Ciftのfounderである健介さんからじっくりコンセプトのレクチャーをしてもらい、私の妄想コミュニティの話や、紆余曲折あってサラリーマン修行中であること、世界を愛に満ちた場所にしたいという野望なども話した後、

「これはご縁ですね。ぜひCiftの家族になってください」

という「拡張家族Cift」ならではの言葉をもらった私ですが、それでさくっと家族になるわけではありませんでした。翌週、渋谷のCiftで他のメンバーと会ってください、と言われました。

これは、私も図面だけでこれから住む物件を決めるのは不安があったので、ありがたいオファーでした。入居するとしたら、空きが出たその部屋は、私が住んでいた部屋の6割強の広さ(狭さ)で収納も少なそう。
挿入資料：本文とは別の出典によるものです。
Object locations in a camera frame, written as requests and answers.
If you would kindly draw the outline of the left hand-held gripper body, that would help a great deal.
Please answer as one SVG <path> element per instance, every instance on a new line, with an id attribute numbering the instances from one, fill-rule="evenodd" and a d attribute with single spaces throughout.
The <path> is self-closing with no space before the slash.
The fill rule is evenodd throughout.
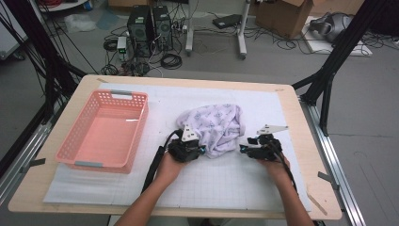
<path id="1" fill-rule="evenodd" d="M 200 137 L 186 124 L 176 132 L 178 136 L 168 144 L 168 152 L 178 162 L 185 163 L 197 159 L 199 154 Z"/>

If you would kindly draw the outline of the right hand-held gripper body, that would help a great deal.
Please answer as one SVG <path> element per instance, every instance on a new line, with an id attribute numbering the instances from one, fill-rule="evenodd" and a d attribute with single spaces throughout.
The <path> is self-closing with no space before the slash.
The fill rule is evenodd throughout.
<path id="1" fill-rule="evenodd" d="M 258 145 L 250 144 L 247 156 L 255 159 L 266 159 L 275 161 L 282 158 L 282 148 L 280 141 L 273 136 L 274 133 L 287 130 L 287 126 L 266 124 L 257 131 Z"/>

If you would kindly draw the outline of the lilac printed towel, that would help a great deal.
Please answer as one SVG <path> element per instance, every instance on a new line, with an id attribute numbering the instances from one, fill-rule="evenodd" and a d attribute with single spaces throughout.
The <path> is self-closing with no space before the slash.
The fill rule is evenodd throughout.
<path id="1" fill-rule="evenodd" d="M 205 145 L 205 155 L 217 158 L 238 148 L 238 138 L 246 131 L 242 114 L 239 105 L 206 105 L 185 111 L 176 123 L 179 128 L 188 125 Z"/>

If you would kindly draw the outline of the pink plastic basket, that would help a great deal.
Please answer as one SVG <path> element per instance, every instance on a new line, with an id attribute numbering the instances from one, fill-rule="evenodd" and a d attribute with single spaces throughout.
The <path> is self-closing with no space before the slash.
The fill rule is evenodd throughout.
<path id="1" fill-rule="evenodd" d="M 72 169 L 130 173 L 149 113 L 148 95 L 92 91 L 56 153 Z"/>

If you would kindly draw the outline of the person's right hand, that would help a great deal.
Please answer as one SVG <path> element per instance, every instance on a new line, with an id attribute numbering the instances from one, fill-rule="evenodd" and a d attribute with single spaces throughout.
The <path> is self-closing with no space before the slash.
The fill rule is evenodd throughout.
<path id="1" fill-rule="evenodd" d="M 289 161 L 286 158 L 275 161 L 259 160 L 259 163 L 266 168 L 268 175 L 277 187 L 289 186 L 291 184 L 291 179 L 284 167 L 284 165 L 289 166 Z"/>

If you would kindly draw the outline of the white grid mat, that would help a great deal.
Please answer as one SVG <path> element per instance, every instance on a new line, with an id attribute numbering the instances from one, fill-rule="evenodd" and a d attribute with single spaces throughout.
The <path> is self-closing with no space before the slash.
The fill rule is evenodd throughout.
<path id="1" fill-rule="evenodd" d="M 57 167 L 53 182 L 44 199 L 48 203 L 82 203 L 129 205 L 140 194 L 150 163 L 157 148 L 177 129 L 178 117 L 205 105 L 233 104 L 242 109 L 245 133 L 238 142 L 256 137 L 265 125 L 276 125 L 275 134 L 282 151 L 291 163 L 297 192 L 304 206 L 311 205 L 306 185 L 295 156 L 285 120 L 282 98 L 275 91 L 238 89 L 199 89 L 166 86 L 132 85 L 131 91 L 149 96 L 149 116 L 130 173 L 108 173 Z M 282 209 L 276 186 L 266 170 L 254 159 L 233 149 L 217 158 L 201 156 L 189 163 L 163 193 L 160 207 L 217 210 Z"/>

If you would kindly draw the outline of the white floor board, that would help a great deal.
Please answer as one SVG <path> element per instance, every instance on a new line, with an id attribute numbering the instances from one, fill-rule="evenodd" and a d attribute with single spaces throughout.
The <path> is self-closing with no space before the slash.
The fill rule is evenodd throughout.
<path id="1" fill-rule="evenodd" d="M 313 16 L 307 18 L 301 30 L 301 38 L 305 41 L 312 54 L 329 55 L 333 50 L 332 44 L 319 35 L 317 31 L 310 31 L 310 22 L 313 19 Z M 360 40 L 350 53 L 350 56 L 370 57 L 372 54 L 372 51 Z"/>

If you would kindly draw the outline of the white power box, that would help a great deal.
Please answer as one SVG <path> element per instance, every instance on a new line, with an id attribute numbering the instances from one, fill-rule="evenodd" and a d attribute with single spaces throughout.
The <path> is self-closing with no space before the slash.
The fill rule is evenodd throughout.
<path id="1" fill-rule="evenodd" d="M 127 48 L 126 37 L 118 37 L 117 51 L 119 53 L 119 58 L 121 61 L 126 61 L 128 59 L 128 48 Z"/>

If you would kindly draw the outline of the flat black device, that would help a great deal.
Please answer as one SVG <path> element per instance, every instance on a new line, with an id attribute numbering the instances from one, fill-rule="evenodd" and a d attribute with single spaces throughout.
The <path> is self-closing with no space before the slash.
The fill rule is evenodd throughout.
<path id="1" fill-rule="evenodd" d="M 213 25 L 219 29 L 238 25 L 241 22 L 242 16 L 239 14 L 232 14 L 220 18 L 213 19 Z"/>

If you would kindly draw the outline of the black computer tower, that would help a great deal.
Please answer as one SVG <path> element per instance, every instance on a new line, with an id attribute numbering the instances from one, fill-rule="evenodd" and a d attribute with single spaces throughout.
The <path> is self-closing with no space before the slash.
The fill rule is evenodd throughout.
<path id="1" fill-rule="evenodd" d="M 148 5 L 134 5 L 127 27 L 134 54 L 137 57 L 149 57 L 151 41 L 154 38 L 151 8 Z"/>
<path id="2" fill-rule="evenodd" d="M 155 37 L 160 51 L 173 49 L 171 20 L 166 6 L 152 8 Z"/>

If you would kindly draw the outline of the large cardboard box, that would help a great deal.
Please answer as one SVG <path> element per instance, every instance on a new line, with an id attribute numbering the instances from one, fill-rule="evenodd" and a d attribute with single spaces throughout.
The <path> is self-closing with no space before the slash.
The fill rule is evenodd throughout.
<path id="1" fill-rule="evenodd" d="M 300 34 L 313 8 L 313 0 L 263 0 L 255 23 L 285 38 Z"/>

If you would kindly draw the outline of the grey round device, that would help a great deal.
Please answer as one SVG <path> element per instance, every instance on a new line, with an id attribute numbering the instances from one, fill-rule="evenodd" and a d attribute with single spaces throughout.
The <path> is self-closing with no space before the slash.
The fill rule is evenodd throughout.
<path id="1" fill-rule="evenodd" d="M 316 31 L 326 41 L 333 43 L 352 22 L 352 17 L 342 12 L 327 12 L 324 16 L 311 20 L 310 31 Z"/>

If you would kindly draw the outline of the clear plastic bag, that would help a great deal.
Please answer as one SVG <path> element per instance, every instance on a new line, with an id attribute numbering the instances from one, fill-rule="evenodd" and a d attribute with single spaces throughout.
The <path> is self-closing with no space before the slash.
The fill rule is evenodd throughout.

でも、諸費用含めると、月々かかるお金はほとんど下がらない。渋谷のど真ん中に住むといっても、JRの改札口からは私の足で約7分かかるので、個人的には「駅チカ」ではない。だって、今住んでるところは渋谷から2駅の、駅のホームから部屋の目の前まで2分の超駅チカ物件なんだもの。理念やご縁と物理的、経済的な条件がどうバランスするのか、入居を決める前に知っておきたいのは当然です。

「ぜひ遊びに行かせてください」

「ぜひぜひ。じゃあ、面談はお昼時にして、りえこさんコモンズのキッチンでなんかランチ作ってください。みんなで食べながら話しましょう」

と、涼しい顔でハードルが上がった気がしないでもないですが、こちらも気負わないでちゃちゃっと作るよ、という感じで話がまとまりました。

【Ciftと宗教の違い】

ここまでの流れを読んで、Ciftって宗教っぽい、と感じた人がいても不思議ではないと思います。たとえあくまでも個々がComfortableな範囲でそこにコミットしていても、Founderがいて、理念があり、それに賛同した人だけが「家族」という認識でコミュニティを形成し、与え、与えられる、という仕組みは、すごく宗教っぽい。ただ、これはレクチャーの際に私が健介さんに確認したことでもあるのですが、Ciftと宗教の違いは「そこに決まりがない」ことなのです。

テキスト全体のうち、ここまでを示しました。